SUPPLIED DATA -
.....

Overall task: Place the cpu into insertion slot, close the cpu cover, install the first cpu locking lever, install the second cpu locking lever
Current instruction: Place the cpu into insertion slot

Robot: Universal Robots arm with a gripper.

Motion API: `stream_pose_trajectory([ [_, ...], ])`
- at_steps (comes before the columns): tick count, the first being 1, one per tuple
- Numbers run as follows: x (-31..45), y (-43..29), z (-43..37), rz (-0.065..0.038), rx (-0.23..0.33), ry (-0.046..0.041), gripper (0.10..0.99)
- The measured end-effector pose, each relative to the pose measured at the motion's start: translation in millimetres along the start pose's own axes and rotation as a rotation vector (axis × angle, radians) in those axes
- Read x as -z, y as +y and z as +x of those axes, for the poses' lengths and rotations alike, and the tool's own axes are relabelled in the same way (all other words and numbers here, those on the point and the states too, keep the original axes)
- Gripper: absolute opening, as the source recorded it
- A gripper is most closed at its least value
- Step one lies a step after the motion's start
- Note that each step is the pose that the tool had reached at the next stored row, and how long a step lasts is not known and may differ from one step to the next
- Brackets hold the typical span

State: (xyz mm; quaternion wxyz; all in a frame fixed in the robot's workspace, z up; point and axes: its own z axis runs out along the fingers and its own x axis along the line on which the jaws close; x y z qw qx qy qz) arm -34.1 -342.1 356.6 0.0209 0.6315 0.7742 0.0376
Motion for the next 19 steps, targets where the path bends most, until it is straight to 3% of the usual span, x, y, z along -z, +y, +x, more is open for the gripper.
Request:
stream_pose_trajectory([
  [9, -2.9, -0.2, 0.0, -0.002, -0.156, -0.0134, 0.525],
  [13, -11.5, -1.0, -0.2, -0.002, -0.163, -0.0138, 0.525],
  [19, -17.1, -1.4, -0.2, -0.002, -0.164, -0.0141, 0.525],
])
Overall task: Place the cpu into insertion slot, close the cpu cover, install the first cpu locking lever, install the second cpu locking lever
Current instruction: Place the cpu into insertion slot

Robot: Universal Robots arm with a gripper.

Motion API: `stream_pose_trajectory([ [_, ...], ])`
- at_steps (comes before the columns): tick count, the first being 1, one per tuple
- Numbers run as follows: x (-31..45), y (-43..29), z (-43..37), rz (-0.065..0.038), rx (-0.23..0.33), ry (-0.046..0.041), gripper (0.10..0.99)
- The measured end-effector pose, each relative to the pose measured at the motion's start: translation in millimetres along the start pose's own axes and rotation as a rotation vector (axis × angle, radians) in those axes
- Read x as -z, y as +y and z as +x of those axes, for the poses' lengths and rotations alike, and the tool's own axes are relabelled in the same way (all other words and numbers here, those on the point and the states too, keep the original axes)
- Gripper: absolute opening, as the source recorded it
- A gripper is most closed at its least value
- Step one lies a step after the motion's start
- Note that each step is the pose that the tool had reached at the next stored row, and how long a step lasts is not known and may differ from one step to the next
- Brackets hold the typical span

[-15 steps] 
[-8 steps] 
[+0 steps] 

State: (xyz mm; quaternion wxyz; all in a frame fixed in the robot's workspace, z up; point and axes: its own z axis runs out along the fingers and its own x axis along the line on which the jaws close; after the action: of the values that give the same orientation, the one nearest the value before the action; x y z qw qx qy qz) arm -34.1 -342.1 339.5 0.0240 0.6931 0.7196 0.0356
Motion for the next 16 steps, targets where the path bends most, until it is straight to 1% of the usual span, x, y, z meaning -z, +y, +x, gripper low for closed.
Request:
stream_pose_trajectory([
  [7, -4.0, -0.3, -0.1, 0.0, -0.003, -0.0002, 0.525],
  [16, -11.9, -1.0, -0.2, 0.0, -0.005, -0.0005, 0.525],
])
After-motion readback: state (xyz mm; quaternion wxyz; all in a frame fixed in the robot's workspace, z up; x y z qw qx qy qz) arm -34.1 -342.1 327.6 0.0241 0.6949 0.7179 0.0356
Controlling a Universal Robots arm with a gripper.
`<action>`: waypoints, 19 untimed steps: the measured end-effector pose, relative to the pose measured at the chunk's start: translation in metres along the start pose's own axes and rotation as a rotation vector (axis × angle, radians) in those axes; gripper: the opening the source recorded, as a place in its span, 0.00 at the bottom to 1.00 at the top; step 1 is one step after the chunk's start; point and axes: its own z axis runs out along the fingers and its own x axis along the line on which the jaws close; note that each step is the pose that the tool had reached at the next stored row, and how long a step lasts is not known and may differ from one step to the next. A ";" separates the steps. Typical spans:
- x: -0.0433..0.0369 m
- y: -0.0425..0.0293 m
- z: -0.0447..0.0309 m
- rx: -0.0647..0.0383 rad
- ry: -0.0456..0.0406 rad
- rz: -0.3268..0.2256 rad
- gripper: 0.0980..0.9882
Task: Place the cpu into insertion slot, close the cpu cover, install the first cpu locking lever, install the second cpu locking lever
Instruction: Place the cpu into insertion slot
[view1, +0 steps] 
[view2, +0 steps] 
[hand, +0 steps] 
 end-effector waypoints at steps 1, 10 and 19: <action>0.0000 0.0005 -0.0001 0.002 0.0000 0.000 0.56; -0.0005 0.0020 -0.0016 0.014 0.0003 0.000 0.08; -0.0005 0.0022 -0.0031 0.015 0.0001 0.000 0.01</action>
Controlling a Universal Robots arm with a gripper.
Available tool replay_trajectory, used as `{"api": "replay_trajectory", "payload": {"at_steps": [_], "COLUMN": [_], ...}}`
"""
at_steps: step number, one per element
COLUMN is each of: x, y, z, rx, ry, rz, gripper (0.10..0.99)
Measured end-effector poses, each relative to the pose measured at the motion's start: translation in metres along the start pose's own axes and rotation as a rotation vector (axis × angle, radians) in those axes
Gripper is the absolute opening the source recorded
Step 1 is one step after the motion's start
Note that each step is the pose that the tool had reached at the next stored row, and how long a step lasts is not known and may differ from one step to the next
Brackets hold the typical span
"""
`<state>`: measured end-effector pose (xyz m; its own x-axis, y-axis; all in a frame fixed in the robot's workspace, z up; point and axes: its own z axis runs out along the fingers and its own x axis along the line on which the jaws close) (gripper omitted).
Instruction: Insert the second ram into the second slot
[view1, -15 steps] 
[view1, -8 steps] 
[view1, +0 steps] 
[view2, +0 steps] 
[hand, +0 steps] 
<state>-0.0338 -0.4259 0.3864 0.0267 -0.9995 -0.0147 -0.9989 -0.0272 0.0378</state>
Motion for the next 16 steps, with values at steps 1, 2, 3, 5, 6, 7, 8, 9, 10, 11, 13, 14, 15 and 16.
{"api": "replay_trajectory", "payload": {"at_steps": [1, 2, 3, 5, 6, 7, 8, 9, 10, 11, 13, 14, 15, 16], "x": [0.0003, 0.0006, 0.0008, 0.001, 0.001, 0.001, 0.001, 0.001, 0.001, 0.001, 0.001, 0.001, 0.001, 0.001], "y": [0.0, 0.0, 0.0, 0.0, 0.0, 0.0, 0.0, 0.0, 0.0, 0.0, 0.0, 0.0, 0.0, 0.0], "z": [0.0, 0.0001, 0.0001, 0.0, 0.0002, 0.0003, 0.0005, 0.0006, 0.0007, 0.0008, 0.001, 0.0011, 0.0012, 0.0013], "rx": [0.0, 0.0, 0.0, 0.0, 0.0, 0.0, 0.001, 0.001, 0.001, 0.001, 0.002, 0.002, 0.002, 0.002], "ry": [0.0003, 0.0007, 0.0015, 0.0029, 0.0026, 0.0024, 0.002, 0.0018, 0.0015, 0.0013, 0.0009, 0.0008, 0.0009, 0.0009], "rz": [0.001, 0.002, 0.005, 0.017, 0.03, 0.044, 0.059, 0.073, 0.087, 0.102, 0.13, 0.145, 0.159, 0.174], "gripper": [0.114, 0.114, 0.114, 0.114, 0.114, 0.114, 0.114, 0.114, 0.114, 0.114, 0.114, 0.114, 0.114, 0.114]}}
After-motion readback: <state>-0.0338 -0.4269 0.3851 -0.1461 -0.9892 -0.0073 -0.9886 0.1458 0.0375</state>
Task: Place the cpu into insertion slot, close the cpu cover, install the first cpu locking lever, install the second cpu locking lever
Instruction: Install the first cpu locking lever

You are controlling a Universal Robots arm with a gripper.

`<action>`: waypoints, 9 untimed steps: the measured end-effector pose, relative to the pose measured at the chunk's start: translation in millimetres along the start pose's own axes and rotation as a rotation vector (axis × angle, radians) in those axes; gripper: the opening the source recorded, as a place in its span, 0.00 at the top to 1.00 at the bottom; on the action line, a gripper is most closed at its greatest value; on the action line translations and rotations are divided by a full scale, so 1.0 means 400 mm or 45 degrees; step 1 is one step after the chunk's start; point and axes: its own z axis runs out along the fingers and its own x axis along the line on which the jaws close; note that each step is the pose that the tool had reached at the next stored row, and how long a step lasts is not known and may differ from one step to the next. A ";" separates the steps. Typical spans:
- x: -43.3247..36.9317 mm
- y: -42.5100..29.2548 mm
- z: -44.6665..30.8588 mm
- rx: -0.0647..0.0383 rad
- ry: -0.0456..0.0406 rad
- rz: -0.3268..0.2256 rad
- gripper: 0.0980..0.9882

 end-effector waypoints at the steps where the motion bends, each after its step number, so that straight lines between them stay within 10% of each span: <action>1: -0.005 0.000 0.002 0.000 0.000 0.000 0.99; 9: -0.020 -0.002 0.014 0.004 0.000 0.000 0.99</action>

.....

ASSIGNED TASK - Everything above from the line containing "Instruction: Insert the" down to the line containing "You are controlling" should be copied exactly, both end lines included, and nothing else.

YOUR RESPONSE -
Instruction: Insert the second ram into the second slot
[view1, -15 steps] 
[view1, -8 steps] 
[view1, +0 steps] 
[view2, +0 steps] 
[hand, +0 steps] 
<state>-0.0338 -0.4259 0.3864 0.0267 -0.9995 -0.0147 -0.9989 -0.0272 0.0378</state>
Motion for the next 16 steps, with values at steps 1, 2, 3, 5, 6, 7, 8, 9, 10, 11, 13, 14, 15 and 16.
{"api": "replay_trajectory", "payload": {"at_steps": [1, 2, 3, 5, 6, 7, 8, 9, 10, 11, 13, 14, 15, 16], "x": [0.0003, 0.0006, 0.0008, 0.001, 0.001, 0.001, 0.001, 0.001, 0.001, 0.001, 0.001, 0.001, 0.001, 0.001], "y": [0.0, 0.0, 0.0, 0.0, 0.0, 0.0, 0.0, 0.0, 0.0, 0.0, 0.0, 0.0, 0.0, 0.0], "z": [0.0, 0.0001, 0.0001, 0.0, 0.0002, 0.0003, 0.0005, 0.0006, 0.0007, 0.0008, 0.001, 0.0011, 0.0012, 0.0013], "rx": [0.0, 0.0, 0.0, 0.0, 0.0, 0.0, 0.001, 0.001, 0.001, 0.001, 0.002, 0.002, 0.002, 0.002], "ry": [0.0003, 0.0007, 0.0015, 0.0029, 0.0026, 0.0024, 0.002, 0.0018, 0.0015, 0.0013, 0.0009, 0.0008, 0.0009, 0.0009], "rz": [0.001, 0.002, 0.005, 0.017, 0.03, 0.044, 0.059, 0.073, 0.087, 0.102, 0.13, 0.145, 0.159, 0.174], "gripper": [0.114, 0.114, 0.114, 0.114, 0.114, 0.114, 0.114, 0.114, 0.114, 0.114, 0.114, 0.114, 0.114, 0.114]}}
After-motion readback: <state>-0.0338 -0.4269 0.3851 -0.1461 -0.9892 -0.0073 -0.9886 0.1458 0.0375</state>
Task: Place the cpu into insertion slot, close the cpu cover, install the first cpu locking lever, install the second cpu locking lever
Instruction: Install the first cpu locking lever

You are controlling a Universal Robots arm with a gripper.

That was the complete answer.